How to Draw a Line Graph in Excel | Clear Steps

To draw a line graph in Excel, select your data, go to Insert > Insert Line or Area Chart, and choose Line or Line with Markers.

A line graph turns rows of numbers into a trend you can see at a glance. Whether you’re tracking monthly sales or daily temperatures, Excel gives you a clean visual in three clicks. The method below covers the standard workflow, plus the tweaks that make your chart ready to share.

Creating a Line Graph in Excel: The Standard Method

Start by arranging your data with clear column headers and one column for the horizontal labels (dates, months, categories) and another for the values. Select every cell that belongs in the chart — including the headers.

  1. With the range highlighted, open the Insert tab on the ribbon.
  2. In the Charts group, click Insert Line or Area Chart.
  3. From the dropdown, select Line or Line with Markers. Markers help when the printed version might hide thin lines.

Excel places the chart on the sheet immediately. If you see a blank chart, right‑click the chart area and choose Select Data to add the series name, series values, and horizontal axis labels individually.

Should You Use a Line Chart or a Scatter Chart?

Line charts treat the horizontal axis as evenly spaced categories. Scatter charts treat both axes as true numeric values. Microsoft’s official guidance recommends a line chart when you have dates, quarters, or text labels, and a scatter chart when the x‑axis contains measurements like time intervals or weights that aren’t equally spaced.Microsoft’s line‑vs‑scatter guidance explains this distinction clearly.

Feature Line Chart Scatter Chart
X‑axis purpose Shows categories or time periods Shows numeric measurements
Data spacing Assumes equal intervals Plots exact x‑values
Best example Monthly revenue over a year Height vs. weight
Trendline ready Yes Yes
Connect data points Always connected in order Connected only if sorted by x
When to use Ordinal categories or dates Irregular numeric intervals
When to avoid Unevenly spaced measurements Categories that aren’t numeric

How to Customize Your Line Graph

Once the chart appears, you can refine every part of it in a few clicks.

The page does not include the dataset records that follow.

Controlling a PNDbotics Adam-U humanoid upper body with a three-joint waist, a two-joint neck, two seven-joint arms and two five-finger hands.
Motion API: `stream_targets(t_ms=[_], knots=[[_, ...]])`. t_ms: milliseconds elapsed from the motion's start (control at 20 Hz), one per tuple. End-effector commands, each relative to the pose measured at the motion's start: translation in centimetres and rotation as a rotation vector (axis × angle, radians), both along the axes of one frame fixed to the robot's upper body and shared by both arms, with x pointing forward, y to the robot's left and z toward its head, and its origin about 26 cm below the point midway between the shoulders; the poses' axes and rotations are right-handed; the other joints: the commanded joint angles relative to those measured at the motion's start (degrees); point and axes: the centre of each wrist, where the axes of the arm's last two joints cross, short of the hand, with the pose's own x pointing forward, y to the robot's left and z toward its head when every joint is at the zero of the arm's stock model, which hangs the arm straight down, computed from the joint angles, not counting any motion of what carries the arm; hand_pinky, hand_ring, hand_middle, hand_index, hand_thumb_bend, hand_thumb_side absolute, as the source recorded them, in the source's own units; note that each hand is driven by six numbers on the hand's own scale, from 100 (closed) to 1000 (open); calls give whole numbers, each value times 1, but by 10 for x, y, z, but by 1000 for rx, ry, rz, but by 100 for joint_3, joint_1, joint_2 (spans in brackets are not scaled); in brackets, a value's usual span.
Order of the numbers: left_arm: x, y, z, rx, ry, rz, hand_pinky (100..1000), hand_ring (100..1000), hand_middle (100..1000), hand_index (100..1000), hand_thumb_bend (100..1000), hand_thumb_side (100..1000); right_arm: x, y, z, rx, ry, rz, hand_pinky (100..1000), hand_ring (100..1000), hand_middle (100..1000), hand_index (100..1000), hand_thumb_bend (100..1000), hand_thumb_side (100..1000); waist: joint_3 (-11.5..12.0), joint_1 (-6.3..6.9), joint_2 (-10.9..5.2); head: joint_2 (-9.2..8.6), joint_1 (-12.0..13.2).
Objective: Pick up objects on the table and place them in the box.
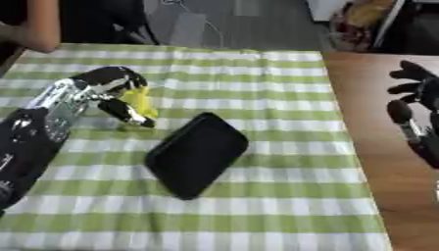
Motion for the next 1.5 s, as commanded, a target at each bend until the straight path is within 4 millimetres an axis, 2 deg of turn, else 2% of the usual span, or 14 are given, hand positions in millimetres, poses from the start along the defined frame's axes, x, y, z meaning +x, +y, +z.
stream_targets(t_ms=[50,650,850,1000,1050,1150,1200,1250,1300,1350,1400,1450,1500], knots=[[5,4,13,42,-6,-10,639,705,742,871,987,563,1,-3,10,-16,-26,5,584,685,772,939,671,967,-1,6,-50,-101,80],[8,11,12,57,12,5,642,704,734,863,987,560,1,-3,11,-16,-24,8,585,685,772,939,672,964,10,-4,-33,-115,98],[7,12,7,59,38,16,636,676,711,855,945,545,1,-2,11,-15,-24,8,585,685,772,939,672,963,5,-8,-29,-120,101],[7,12,4,63,46,22,587,603,651,837,806,516,1,-2,11,-14,-24,8,585,685,772,939,672,962,2,-7,-24,-116,105],[7,12,4,63,43,24,556,571,620,820,694,493,1,-2,11,-14,-24,8,585,685,772,939,672,963,1,-7,-22,-115,106],[7,12,3,63,35,28,515,526,588,797,569,468,1,-3,11,-14,-24,8,585,685,772,939,672,962,-1,-7,-22,-113,106],[7,12,3,63,31,31,505,517,580,792,537,464,1,-3,11,-14,-24,8,585,685,772,939,672,962,-1,-7,-22,-113,105],[7,12,2,63,26,33,454,477,549,768,368,449,1,-2,11,-14,-24,8,585,685,772,939,672,962,-1,-7,-23,-114,107],[7,12,2,63,21,35,445,471,544,763,338,449,1,-2,11,-14,-24,8,585,685,772,939,672,962,-1,-7,-24,-116,108],[7,12,3,61,7,38,358,392,489,706,100,493,1,-2,11,-14,-24,8,585,685,772,939,672,963,0,-7,-26,-117,108],[7,11,4,56,-11,42,358,392,489,706,100,493,1,-2,11,-14,-25,8,585,685,772,939,672,963,0,-8,-27,-119,107],[7,11,5,49,-37,47,268,304,431,644,100,560,1,-2,11,-14,-25,8,586,685,772,939,672,963,1,-9,-29,-120,106],[7,10,6,41,-68,52,211,252,394,606,100,525,1,-2,11,-15,-25,8,586,685,772,939,672,962,1,-10,-29,-121,106]])
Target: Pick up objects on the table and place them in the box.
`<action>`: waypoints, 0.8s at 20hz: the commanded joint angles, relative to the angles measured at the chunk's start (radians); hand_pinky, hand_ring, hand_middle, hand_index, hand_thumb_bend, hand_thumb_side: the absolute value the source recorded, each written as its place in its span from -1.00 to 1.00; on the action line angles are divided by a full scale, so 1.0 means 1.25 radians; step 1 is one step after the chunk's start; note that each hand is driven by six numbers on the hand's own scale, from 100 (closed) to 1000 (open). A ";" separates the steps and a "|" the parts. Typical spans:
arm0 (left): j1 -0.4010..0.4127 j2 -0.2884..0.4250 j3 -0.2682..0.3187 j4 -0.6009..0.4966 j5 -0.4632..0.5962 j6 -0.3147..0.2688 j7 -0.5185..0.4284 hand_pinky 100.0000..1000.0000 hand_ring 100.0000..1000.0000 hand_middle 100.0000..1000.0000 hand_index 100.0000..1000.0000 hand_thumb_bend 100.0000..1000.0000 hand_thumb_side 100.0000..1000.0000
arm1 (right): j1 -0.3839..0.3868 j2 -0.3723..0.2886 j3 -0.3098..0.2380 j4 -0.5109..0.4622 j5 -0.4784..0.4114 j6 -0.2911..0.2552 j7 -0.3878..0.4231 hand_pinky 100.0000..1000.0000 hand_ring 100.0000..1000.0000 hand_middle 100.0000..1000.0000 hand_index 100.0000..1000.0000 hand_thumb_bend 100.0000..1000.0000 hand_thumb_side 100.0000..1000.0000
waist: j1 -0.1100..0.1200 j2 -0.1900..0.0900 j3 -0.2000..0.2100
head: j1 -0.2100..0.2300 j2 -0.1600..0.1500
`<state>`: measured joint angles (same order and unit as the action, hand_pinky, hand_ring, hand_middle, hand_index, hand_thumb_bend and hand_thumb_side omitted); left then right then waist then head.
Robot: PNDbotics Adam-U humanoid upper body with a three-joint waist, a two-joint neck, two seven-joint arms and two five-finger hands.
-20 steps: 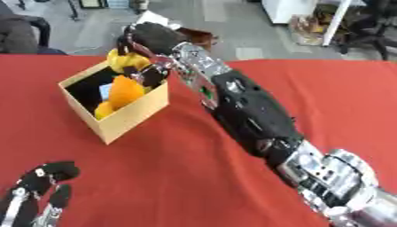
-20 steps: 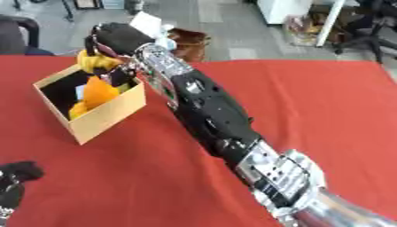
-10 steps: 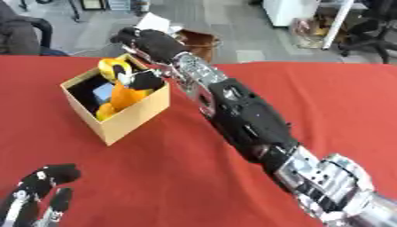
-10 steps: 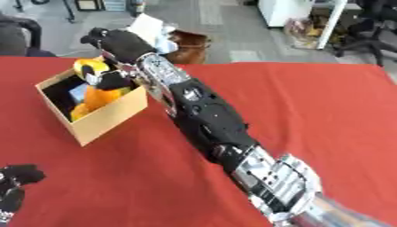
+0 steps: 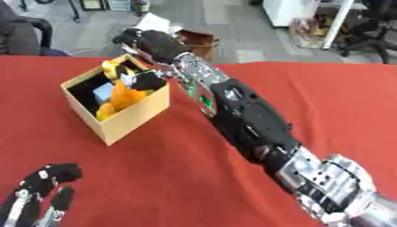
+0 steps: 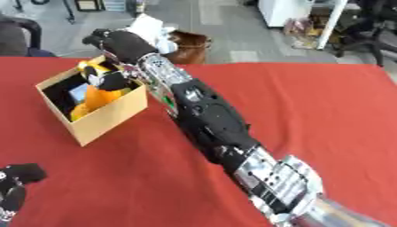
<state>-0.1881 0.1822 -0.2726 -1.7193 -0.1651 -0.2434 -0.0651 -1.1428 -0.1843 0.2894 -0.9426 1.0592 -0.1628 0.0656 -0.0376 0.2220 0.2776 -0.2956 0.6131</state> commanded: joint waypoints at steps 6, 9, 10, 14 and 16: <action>0.003 0.007 0.019 -0.008 -0.004 0.004 0.017 0.44 0.33 0.20 0.49 -0.40 0.43 | -0.006 -0.061 -0.007 -0.099 -0.100 0.014 0.020 0.24 0.28 0.59 0.87 -1.00 -0.65 | -0.008 -0.020 -0.019 | 0.026 -0.008; 0.016 0.015 0.044 -0.013 -0.012 0.013 0.047 0.45 0.35 0.23 0.51 -0.40 0.42 | 0.032 -0.113 -0.046 -0.153 -0.135 -0.014 -0.010 0.21 0.27 0.58 0.87 -1.00 -0.66 | -0.004 -0.019 -0.065 | 0.060 -0.007; 0.020 0.017 0.050 -0.015 -0.014 0.016 0.057 0.45 0.35 0.23 0.51 -0.40 0.42 | 0.049 -0.133 -0.056 -0.173 -0.148 -0.025 -0.022 0.21 0.27 0.58 0.87 -1.00 -0.66 | -0.003 -0.019 -0.076 | 0.067 -0.007; 0.035 0.023 0.070 -0.025 -0.023 0.029 0.096 0.45 0.38 0.26 0.52 -0.42 0.42 | 0.129 -0.201 -0.102 -0.257 -0.200 -0.021 -0.074 0.14 0.22 0.50 0.85 -1.00 -0.62 | 0.001 -0.020 -0.112 | 0.094 0.003; 0.043 0.024 0.078 -0.029 -0.025 0.034 0.111 0.45 0.39 0.28 0.53 -0.43 0.43 | 0.172 -0.224 -0.126 -0.301 -0.227 -0.005 -0.100 0.10 0.19 0.46 0.83 -1.00 -0.56 | 0.003 -0.022 -0.129 | 0.106 0.009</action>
<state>-0.1309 0.1939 -0.1877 -1.7307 -0.1883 -0.2036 0.0583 -0.9127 -0.4221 0.1576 -1.2680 0.8007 -0.1754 -0.0382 -0.0373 0.2220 0.1112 -0.1727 0.6202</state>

  • Axis titles – Click the + button beside the chart, check Axis Titles, then type directly into the text boxes.
  • Chart title – Double‑click the default title and replace it with your own.
  • Trendline – Click the chart, go to Chart Design > Add Chart Element > Trendline, and choose Linear, Exponential, or another option.
  • Colors and style – Use the Chart Styles paintbrush icon to cycle through built‑in palettes.

For a quick axis label revision, right‑click the axis and select Format Axis to change intervals, number format, or display units.

Common Line Graph Mistakes and How to Fix Them

Even experienced users hit a few snags. The table below covers the most frequent issues and their fixes.

Mistake Symptom Fix
Selecting blank rows or columns Chart shows empty series or unwanted labels Re‑select only the data cells you need
Data not sorted by x‑axis Line zigzags back and forth Sort your data in ascending order before inserting
Wrong chart type for numeric X Categories appear out of order Switch to a scatter chart (right‑click chart > Change Chart Type)
Missing axis labels Horizontal axis shows 1,2,3… Edit the horizontal axis in Select Data > Horizontal (Category) Axis Labels
Too many series on one chart Chart looks cluttered Remove redundant series via Select Data > Remove
Trendline doesn’t appear Trendline option grayed out Make sure the chart is a line (not a stacked line) and that you’ve selected a valid series
Line is too thin to see Line nearly invisible on screen or in print Right‑click the series, choose Format Data Series, and increase the line width

The Essential Line Graph Workflow

  1. Format your data with column headers and one column for the category axis.
  2. Select the entire data range.
  3. Click Insert > Insert Line or Area Chart > Line.
  4. Add axis titles and a chart title using the + button.
  5. Add a trendline if you need to show direction.
  6. Adjust colors and line thickness for clarity and print.

This sequence handles almost every line‑graph task in Excel. For irregular numeric data, switch to a scatter chart instead.